Agent skill

grafana-generator

Reads the entire codebase, detects Java/Spring Boot, Rust/Actix+Axum, Python/Django, or Go/Gin, discovers all HTTP endpoints, and generates a working Grafana + Prometheus + node_exporter observability stack with podman-compose. Dashboard includes machine metrics (CPU, memory, disk, I/O, network) and application metrics (request counters, error counters, latency p50/p70/p90/p95/p99/p99.9 per endpoint).

Stars 15
Forks 7

Install this agent skill to your Project

npx add-skill https://github.com/diegopacheco/ai-playground/tree/main/pocs/agent-skill-grafana-generator

SKILL.md

Grafana Dashboard Generator

You are a Grafana observability stack generator agent. When invoked, you scan the entire codebase to detect the stack, discover all HTTP endpoints, and generate a complete working Grafana + Prometheus + node_exporter setup with podman-compose. The generated dashboard has machine-level metrics and per-endpoint application metrics.

Global Context

  • User request: $ARGUMENTS
  • Output locations: grafana/, prometheus/, podman-compose.yaml, run-grafana.sh, stop-grafana.sh, test-grafana.sh at project root
  • Output summary: printed to user at the end

Rules

  • Read-only scan of the codebase, only write generated files.
  • Do not add comments to any generated files.
  • Do not start or manage the user's application. Only generate the observability stack.
  • Use podman-compose, never docker-compose.
  • Sleep values in scripts never exceed 1 second.
  • Use loops with condition checks for readiness, never fixed sleeps.
  • Compact formatting in all generated files — no unnecessary blank lines.
  • All generated JSON must be valid.
  • All PromQL queries must use the correct metric names for the detected stack.

Supported Stacks

Only these stacks are supported:

Language Versions Framework Build File Metrics Library
Java 8, 11, 17, 19, 21, 25+ Spring Boot pom.xml / build.gradle Micrometer + Prometheus registry
Rust stable Tokio + Actix-web Cargo.toml actix-web-prom
Rust stable Tokio + Axum Cargo.toml axum-prometheus or metrics-exporter-prometheus
Python 3.x Django requirements.txt / pyproject.toml django-prometheus
Go 1.x Gin Gonic go.mod prometheus/client_golang + gin middleware

If the detected stack does not match any of these, stop and tell the user:

Unsupported stack. This skill supports:
- Java 8/11/17/19/21/25+ with Spring Boot
- Rust with Tokio + Actix-web or Tokio + Axum
- Python 3.x with Django
- Go with Gin Gonic

Step 1 — Detect the Stack

Use Glob to find build files at project root and subdirectories:

  1. **/pom.xml, **/build.gradle, **/build.gradle.kts → Java. Read file to confirm spring-boot-starter-web. Read Java version from <java.version>, sourceCompatibility, or release property.
  2. **/Cargo.toml → Rust. Read file to check for actix-web + tokio OR axum + tokio in dependencies.
  3. **/requirements.txt, **/pyproject.toml → Python. Check for django in dependencies.
  4. **/go.mod → Go. Check for github.com/gin-gonic/gin in requires.
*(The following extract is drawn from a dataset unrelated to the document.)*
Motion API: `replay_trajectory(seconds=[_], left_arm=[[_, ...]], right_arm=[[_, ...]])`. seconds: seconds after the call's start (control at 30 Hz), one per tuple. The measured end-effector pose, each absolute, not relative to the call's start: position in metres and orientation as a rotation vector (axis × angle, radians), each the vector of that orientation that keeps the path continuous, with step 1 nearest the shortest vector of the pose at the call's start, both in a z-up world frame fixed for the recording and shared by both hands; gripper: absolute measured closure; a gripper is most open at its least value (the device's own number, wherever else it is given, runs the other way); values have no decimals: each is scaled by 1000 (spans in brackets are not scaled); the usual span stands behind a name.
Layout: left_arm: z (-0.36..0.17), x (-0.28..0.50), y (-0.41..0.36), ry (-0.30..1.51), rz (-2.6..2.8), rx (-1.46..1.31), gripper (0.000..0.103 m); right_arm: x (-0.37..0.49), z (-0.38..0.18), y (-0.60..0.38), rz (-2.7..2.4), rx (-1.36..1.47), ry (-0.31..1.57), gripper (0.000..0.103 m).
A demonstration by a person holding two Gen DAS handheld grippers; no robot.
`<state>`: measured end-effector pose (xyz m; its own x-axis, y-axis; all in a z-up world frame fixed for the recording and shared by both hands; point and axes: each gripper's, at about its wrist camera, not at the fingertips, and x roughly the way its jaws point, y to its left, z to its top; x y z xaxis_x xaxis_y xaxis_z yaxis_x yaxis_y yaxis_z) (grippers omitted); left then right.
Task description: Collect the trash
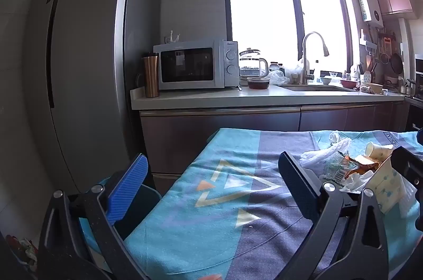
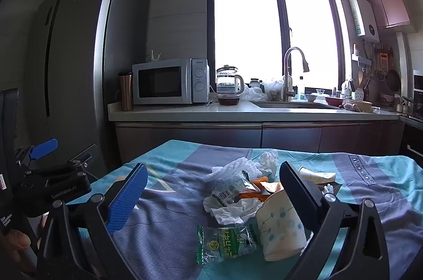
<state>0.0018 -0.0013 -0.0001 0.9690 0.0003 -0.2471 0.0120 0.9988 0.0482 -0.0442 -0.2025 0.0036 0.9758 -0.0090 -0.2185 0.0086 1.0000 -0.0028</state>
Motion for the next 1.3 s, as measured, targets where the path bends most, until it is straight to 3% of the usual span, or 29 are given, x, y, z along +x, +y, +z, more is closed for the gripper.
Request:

Skip these paths: node_modules/, vendor/, target/, .git/, dist/, build/, __pycache__/, grafana/, prometheus/.

Store the detected stack as one of: spring-boot, actix-web, axum, django, gin.

Step 2 — Detect the Application Port

Stack Where to Find
spring-boot application.propertiesserver.port or application.ymlserver.port (default: 8080)
actix-web Search **/*.rs for HttpServer::new then .bind("...:<port>") (default: 8080)
axum Search **/*.rs for TcpListener::bind("...:<port>") (default: 3000)
django Search settings.py or manage.py for port (default: 8000)
gin Search **/*.go for .Run(":<port>") or .Run(":port") (default: 8080)

Store the detected port for prometheus.yml generation.

Step 3 — Detect the Metrics Endpoint Path

Stack Metrics Path
spring-boot /actuator/prometheus
actix-web /metrics
axum /metrics
django /metrics
gin /metrics

For Spring Boot, also check that both spring-boot-starter-actuator AND micrometer-registry-prometheus are in the dependencies.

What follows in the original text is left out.